ACTIVITY: When you retype the data, keep every word exactly and include none of the pictures.

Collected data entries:
▬▬▬▬▬▬

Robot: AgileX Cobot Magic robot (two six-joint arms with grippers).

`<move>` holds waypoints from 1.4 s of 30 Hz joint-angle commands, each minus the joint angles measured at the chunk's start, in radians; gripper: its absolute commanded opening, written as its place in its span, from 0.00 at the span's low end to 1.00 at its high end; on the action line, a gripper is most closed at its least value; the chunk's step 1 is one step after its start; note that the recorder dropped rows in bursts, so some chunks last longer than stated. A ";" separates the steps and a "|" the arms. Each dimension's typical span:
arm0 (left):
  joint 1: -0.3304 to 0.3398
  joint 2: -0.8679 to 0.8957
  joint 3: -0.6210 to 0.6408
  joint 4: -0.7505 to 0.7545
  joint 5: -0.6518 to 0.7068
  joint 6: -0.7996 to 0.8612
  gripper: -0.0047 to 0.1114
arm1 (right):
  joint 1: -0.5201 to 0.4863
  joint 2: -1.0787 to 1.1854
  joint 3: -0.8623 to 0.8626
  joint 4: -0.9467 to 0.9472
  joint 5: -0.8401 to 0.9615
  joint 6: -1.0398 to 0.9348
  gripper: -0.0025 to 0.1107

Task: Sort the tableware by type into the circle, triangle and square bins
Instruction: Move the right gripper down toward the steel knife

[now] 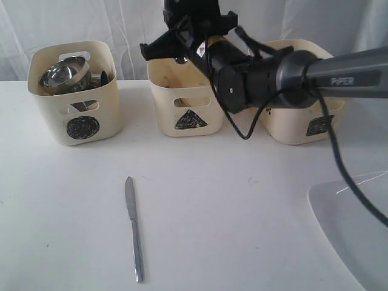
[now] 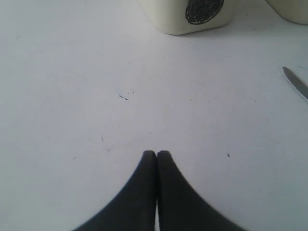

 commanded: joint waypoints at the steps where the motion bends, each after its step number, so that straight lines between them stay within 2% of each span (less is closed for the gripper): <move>1: 0.003 0.001 0.004 -0.014 0.003 0.000 0.04 | -0.031 0.091 -0.059 0.002 -0.051 -0.085 0.02; 5: 0.003 0.001 0.004 -0.014 0.003 0.000 0.04 | -0.060 0.147 -0.128 0.002 0.007 -0.065 0.05; 11: 0.003 0.001 0.004 -0.014 0.003 0.000 0.04 | -0.085 0.154 -0.185 0.053 0.122 0.013 0.26; 14: 0.003 0.001 0.004 -0.014 0.003 0.000 0.04 | -0.085 0.091 -0.185 0.091 0.202 0.013 0.26; 16: 0.003 0.001 0.004 -0.014 0.003 0.000 0.04 | -0.085 0.001 -0.183 0.091 0.402 0.013 0.26; 18: 0.003 0.001 0.004 -0.014 0.003 0.000 0.04 | -0.085 -0.109 -0.183 0.091 0.762 0.025 0.25; 20: 0.003 0.001 0.004 -0.014 0.003 0.000 0.04 | -0.075 -0.207 -0.181 0.091 1.233 0.086 0.07; 21: 0.003 0.001 0.004 -0.014 0.003 0.000 0.04 | -0.061 -0.231 -0.169 0.096 1.362 0.088 0.02; 22: 0.003 0.001 0.004 -0.014 0.003 0.000 0.04 | -0.032 -0.258 -0.140 0.114 1.440 0.085 0.02; 25: 0.003 0.001 0.004 -0.014 0.003 0.000 0.04 | 0.133 -0.351 -0.021 0.147 1.397 0.092 0.02; 28: 0.003 0.001 0.004 -0.014 0.003 0.000 0.04 | 0.289 -0.355 0.042 0.124 1.389 0.279 0.02; 29: 0.003 0.001 0.004 -0.014 0.003 0.000 0.04 | 0.365 -0.331 0.084 0.077 1.389 0.369 0.02; 32: 0.003 0.001 0.004 -0.014 0.003 0.000 0.04 | 0.495 -0.178 0.119 -0.113 1.460 0.549 0.02; 37: 0.003 0.001 0.004 -0.014 0.003 0.000 0.04 | 0.511 -0.098 0.119 -0.150 1.406 0.551 0.03; 42: 0.003 0.001 0.004 -0.014 0.003 0.000 0.04 | 0.511 -0.098 0.117 -0.115 1.294 0.553 0.24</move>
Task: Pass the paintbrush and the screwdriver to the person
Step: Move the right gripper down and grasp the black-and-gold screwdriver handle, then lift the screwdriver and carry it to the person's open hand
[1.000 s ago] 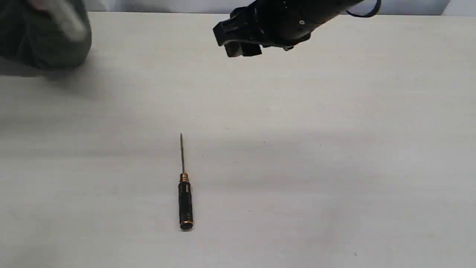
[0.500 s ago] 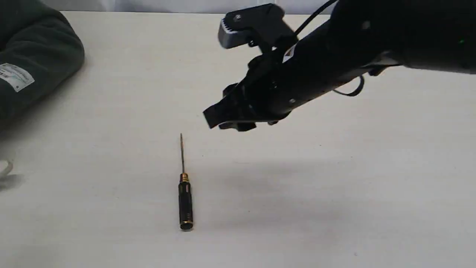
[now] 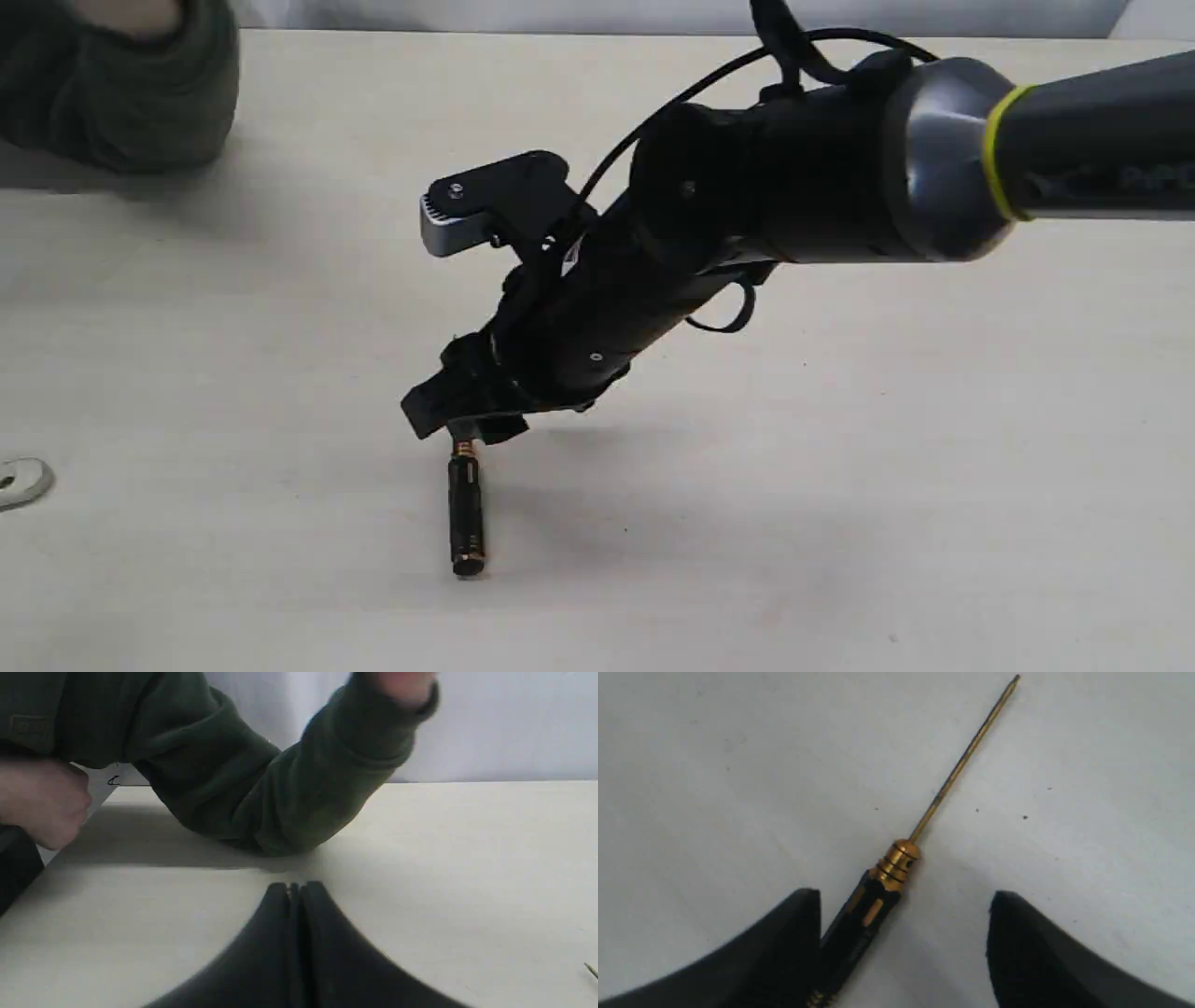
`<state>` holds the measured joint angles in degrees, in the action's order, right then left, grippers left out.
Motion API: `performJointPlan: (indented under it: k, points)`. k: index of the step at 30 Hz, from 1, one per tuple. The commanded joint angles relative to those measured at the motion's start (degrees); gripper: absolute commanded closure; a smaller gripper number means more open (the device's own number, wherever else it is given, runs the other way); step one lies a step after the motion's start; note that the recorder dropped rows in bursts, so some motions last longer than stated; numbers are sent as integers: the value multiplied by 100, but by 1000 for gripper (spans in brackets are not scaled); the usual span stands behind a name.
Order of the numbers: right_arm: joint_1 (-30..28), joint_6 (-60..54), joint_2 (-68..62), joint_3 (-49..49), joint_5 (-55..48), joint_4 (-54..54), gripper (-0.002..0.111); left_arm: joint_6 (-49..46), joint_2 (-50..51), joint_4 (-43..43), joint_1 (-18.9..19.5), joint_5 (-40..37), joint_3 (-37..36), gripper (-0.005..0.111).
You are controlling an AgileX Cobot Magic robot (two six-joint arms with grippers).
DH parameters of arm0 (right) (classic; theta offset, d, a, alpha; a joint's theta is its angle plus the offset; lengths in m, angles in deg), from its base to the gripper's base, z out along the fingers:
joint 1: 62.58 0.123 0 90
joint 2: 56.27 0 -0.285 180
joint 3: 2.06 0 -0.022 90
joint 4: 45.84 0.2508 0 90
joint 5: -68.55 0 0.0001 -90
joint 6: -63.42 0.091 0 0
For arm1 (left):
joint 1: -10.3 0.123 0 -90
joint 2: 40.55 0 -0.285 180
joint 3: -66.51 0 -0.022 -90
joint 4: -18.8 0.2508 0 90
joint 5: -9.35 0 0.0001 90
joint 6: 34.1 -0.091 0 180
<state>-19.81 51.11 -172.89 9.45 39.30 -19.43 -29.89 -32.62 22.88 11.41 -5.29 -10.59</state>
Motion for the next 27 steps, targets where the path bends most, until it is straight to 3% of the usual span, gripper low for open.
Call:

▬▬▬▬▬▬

WRITTEN ANSWER:
Robot: AgileX Cobot Magic robot (two six-joint arms with grippers).

`<move>` holds waypoints from 1.4 s of 30 Hz joint-angle commands, each minus the joint angles measured at the chunk's start, in radians; gripper: its absolute commanded opening, written as its place in its span, from 0.00 at the span's low end to 1.00 at its high end; on the action line, a gripper is most closed at its least value; the chunk's step 1 is one step after its start; note that the recorder dropped rows in bursts, so some chunks last longer than stated. A ";" separates the steps and a "|" the arms. Each dimension's typical span:
arm0 (left):
  joint 1: -0.3304 to 0.3398
  joint 2: -0.8679 to 0.8957
  joint 3: -0.6210 to 0.6408
  joint 4: -0.7505 to 0.7545
  joint 5: -0.6518 to 0.7068
  joint 6: -0.7996 to 0.8612
  gripper: -0.0047 to 0.1114
arm1 (right):
  joint 1: -0.5201 to 0.4863
  joint 2: -1.0787 to 1.1854
  joint 3: -0.8623 to 0.8626
  joint 4: -0.9467 to 0.9472
  joint 5: -0.8401 to 0.9615
  joint 6: -1.0398 to 0.9348
  gripper: -0.0025 to 0.1107

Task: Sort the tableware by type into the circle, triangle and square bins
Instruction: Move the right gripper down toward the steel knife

[now] 
[now] 

 commanded: joint waypoints at the steps where the motion bends, each after its step number, so that straight lines between them stay within 2% of each span (less is closed for the gripper): <move>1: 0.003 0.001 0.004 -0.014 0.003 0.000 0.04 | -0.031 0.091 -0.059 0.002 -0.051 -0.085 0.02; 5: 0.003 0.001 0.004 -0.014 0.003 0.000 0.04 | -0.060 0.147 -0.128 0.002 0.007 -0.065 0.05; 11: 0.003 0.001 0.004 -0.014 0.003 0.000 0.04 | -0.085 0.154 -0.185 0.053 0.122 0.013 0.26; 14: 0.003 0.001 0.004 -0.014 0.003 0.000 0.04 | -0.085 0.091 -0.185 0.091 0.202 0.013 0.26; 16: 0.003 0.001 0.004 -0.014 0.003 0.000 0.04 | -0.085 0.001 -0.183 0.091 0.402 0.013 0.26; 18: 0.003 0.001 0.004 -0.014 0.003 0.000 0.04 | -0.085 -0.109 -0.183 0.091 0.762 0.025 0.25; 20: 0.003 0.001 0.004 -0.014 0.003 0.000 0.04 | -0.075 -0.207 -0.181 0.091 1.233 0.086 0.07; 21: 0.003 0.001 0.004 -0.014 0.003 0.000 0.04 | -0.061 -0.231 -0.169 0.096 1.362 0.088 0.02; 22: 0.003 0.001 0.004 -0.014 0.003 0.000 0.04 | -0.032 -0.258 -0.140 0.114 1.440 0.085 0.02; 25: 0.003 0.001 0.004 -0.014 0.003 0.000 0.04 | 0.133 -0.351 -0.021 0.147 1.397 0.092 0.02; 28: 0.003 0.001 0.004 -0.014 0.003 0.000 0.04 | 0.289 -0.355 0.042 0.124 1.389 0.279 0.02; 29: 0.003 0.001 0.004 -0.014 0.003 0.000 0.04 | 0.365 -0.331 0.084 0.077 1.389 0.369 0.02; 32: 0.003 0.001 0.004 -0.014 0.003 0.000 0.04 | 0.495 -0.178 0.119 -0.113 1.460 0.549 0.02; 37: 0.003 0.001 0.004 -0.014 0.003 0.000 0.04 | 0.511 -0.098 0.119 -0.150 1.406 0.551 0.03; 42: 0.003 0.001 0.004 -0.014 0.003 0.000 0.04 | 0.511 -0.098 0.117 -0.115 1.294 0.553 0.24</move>
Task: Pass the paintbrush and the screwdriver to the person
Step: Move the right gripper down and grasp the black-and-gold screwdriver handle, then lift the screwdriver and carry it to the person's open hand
[1.000 s ago] 
[0.500 s ago] 
[now] 
`<state>` holds the measured joint angles in degrees, in the action's order, right then left, grippers left out.
Motion API: `performJointPlan: (indented under it: k, points)`. k: index of the step at 30 Hz, from 1, one per tuple. The commanded joint angles relative to those measured at the motion's start (degrees); gripper: absolute commanded closure; a smaller gripper number means more open (the device's own number, wherever else it is given, runs the other way); step one lies a step after the motion's start; note that the recorder dropped rows in bursts, so some motions last longer than stated; numbers are sent as integers: the value multiplied by 100, but by 1000 for gripper (spans in brackets are not scaled); the usual span stands behind a name.
Order of the numbers: right_arm: joint_1 (-30..28), joint_6 (-60..54), joint_2 (-68..62), joint_3 (-49..49), joint_5 (-55..48), joint_4 (-54..54), gripper (-0.002..0.111); left_arm: joint_6 (-49..46), joint_2 (-50..51), joint_4 (-43..43), joint_1 (-18.9..19.5), joint_5 (-40..37), joint_3 (-37..36), gripper (-0.005..0.111).
You are controlling an AgileX Cobot Magic robot (two six-joint arms with grippers).
DH parameters of arm0 (right) (classic; theta offset, d, a, alpha; a joint's theta is its angle plus the offset; lengths in m, angles in deg), from its base to the gripper's base, z out along the fingers:
joint 1: 62.58 0.123 0 90
joint 2: 56.27 0 -0.285 180
joint 3: 2.06 0 -0.022 90
joint 4: 45.84 0.2508 0 90
joint 5: -68.55 0 0.0001 -90
joint 6: -63.42 0.091 0 0
For arm1 (left):
joint 1: -10.3 0.123 0 -90
joint 2: 40.55 0 -0.285 180
joint 3: -66.51 0 -0.022 -90
joint 4: -18.8 0.2508 0 90
joint 5: -9.35 0 0.0001 90
joint 6: 34.1 -0.091 0 180
<state>-19.81 51.11 -172.89 9.45 39.30 -19.43 -29.89 -32.62 22.88 11.41 -5.29 -10.59</state>
Motion for the next 27 steps, targets where the path bends most, until it is straight to 3% of the usual span, gripper low for open.
Call:

No more work remains on this exercise.